# Records supplied
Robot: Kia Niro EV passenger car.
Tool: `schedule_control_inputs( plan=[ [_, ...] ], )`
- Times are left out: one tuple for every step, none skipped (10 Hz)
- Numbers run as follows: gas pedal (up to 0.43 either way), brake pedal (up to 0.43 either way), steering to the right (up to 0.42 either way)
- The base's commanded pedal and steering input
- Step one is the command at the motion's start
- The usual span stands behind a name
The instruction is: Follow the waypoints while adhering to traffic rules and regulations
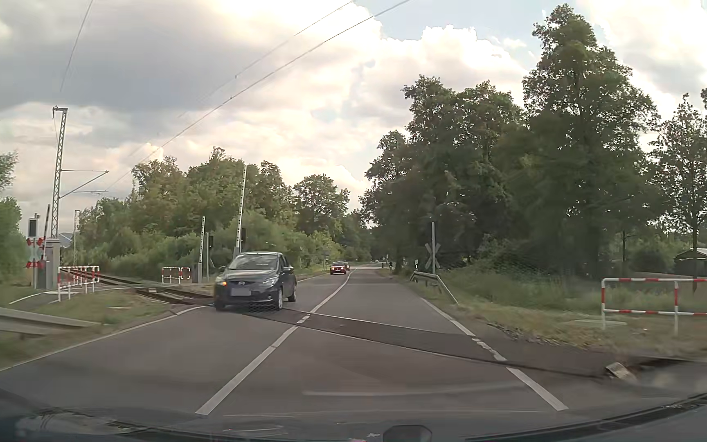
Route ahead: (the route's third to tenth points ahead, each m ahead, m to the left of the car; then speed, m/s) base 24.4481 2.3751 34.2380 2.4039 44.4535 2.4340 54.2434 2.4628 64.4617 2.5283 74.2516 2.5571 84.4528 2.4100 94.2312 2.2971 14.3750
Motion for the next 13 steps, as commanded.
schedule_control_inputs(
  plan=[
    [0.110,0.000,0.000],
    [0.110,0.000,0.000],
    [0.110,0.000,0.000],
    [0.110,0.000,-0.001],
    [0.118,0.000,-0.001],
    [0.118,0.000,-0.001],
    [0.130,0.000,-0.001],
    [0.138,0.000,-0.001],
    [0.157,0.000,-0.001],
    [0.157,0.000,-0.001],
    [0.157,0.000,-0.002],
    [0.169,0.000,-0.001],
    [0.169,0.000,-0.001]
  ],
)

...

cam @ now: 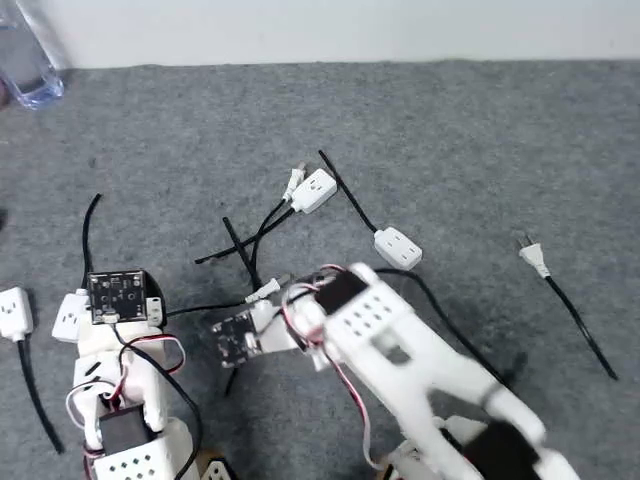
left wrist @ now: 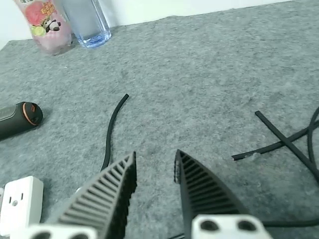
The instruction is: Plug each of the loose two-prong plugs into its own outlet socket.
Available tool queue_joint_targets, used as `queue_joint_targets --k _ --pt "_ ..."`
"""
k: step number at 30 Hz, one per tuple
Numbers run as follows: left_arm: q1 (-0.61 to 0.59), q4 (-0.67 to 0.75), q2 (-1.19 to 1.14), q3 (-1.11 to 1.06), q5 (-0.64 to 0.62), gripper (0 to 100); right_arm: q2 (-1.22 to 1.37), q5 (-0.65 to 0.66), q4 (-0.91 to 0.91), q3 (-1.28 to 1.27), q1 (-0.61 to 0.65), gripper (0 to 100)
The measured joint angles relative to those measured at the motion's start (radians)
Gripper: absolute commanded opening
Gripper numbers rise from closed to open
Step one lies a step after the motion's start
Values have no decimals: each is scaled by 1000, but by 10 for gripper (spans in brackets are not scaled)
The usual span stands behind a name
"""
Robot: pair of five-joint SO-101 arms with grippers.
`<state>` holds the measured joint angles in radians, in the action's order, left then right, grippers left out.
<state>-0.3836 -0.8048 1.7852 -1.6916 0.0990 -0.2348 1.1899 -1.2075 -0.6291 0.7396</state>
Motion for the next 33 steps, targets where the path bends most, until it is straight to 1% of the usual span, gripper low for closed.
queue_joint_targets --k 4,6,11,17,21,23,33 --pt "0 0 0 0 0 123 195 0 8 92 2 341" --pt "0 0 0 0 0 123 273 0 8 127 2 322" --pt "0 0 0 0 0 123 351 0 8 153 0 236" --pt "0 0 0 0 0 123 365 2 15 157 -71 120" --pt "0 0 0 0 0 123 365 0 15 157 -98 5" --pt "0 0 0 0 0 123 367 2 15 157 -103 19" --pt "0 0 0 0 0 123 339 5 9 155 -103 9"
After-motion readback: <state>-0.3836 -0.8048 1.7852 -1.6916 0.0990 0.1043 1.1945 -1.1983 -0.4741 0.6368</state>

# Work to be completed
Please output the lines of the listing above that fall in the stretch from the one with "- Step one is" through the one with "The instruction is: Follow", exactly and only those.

# Reply to the task
- Step one is the command at the motion's start
- The usual span stands behind a name
The instruction is: Follow the waypoints while adhering to traffic rules and regulations

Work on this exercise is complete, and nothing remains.